Rising cases of abortion prompts review of law
M. Taufiqurrahman, The Jakarta Post, Jakarta
The health ministry confirmed on Monday a recent finding that some two million abortions are performed every year in the country and singled out the failure of contraception methods as the main cause.
Azrul Azwar, director general for community health at the health ministry, said that his office estimated the number of abortions at between two and 2.4 million cases annually.
A researcher from state-run Gadjah Mada University in Yogyakarta, Muhadjir Darwin, revealed over the weekend that an estimated two million women had abortions per annum, mostly through unsafe means.
He said data showed that most abortions involved single women, rape victims or married women whose contraception method had failed.
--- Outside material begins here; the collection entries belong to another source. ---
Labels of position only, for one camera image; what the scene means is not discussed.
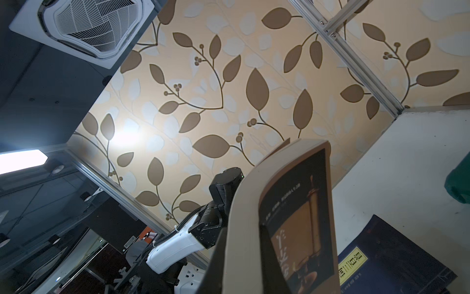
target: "open book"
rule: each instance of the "open book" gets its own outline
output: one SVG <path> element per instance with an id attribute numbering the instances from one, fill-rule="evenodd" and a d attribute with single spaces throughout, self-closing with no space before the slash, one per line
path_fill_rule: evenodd
<path id="1" fill-rule="evenodd" d="M 299 139 L 284 145 L 255 166 L 235 193 L 224 294 L 340 293 L 330 144 Z M 272 285 L 279 281 L 281 286 Z"/>

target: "book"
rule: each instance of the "book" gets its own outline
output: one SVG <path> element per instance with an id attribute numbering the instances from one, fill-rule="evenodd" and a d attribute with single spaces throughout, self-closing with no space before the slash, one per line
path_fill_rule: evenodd
<path id="1" fill-rule="evenodd" d="M 376 215 L 338 258 L 342 294 L 444 294 L 457 277 Z"/>
<path id="2" fill-rule="evenodd" d="M 275 148 L 240 183 L 230 209 L 222 292 L 339 294 L 330 144 Z"/>

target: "leaf pattern wallpaper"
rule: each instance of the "leaf pattern wallpaper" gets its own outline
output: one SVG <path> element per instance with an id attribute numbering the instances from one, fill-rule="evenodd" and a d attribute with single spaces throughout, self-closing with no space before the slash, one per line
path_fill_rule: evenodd
<path id="1" fill-rule="evenodd" d="M 346 3 L 320 0 L 315 6 L 332 16 Z M 371 0 L 340 36 L 405 107 L 470 104 L 469 17 L 467 0 Z M 354 103 L 363 86 L 351 77 L 356 83 L 341 96 Z"/>
<path id="2" fill-rule="evenodd" d="M 393 120 L 339 64 L 286 1 L 169 0 L 69 146 L 169 227 L 285 140 L 329 140 L 335 184 Z"/>

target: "ceiling air conditioner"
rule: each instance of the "ceiling air conditioner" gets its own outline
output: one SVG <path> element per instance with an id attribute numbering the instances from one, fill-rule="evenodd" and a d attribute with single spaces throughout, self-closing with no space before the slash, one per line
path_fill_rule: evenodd
<path id="1" fill-rule="evenodd" d="M 154 7 L 151 0 L 27 0 L 9 27 L 110 69 Z"/>

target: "air conditioner grille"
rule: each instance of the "air conditioner grille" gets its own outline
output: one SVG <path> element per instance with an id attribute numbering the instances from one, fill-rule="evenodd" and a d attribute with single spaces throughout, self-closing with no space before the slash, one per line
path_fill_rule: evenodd
<path id="1" fill-rule="evenodd" d="M 70 35 L 101 52 L 112 51 L 137 19 L 131 0 L 72 0 L 55 17 L 59 32 Z"/>

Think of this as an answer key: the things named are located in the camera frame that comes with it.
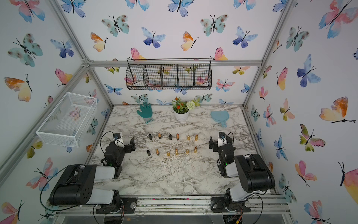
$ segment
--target wire basket
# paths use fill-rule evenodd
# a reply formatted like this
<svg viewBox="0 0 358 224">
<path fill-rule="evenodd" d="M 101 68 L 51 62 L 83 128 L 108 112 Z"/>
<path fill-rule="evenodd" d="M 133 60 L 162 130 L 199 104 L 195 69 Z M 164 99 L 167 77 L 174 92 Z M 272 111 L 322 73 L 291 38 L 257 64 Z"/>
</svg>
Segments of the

Azrul said abortion was usually an option undertaken by a woman who did not want to have more children, but the failure of contraceptives to prevent a pregnancy was another reason.
Aside from contraception failure, abortions were also triggered by financial constraints and premarital sex among teenagers.
Azrul said although the figures were only an estimate, they indicated that abortions in the country had reached an alarming level.
There was not much the ministry could do but to campaign on the prevention of unwanted pregnancies, as the existing laws still outlawed abortion under any and all circumstances, he said.
"Despite the grave risk of having an abortion through unsafe procedures, there is nothing we can do to persuade those who opt for abortion," he said, adding that the country's Criminal Code prohibited abortion.
He said the ministry had begun to rewrite the law on health to outdo the criminal code by making abortion legal for health reasons.
Separately, an activist with the Indonesian Planned Parenthood Association (PKBI), Ramona Sari, said the lack of access to medical facilities prompted women to go seek out illegal health providers for abortions.
"Less than 10 percent of abortions were carried out by authorized medical workers, while the remaining 90 percent were conducted through unsafe procedures," she told the Post.
She also put the blame on the stereotype surrounding medical workers who were willing to provide abortions for health reasons, as a reason why women preferred illegal practitioners.
"A doctor will lose their reputation after they take the risk of helping a woman to have an abortion, although their true aim is to save lives," she said.
Given the mounting cases of abortion, she slammed the government and religious leaders who still condemned abortion in the name of humanity.
"What kind of humanity prefers meting out death to millions of women each year because they must resort to unauthorized providers to have an abortion?"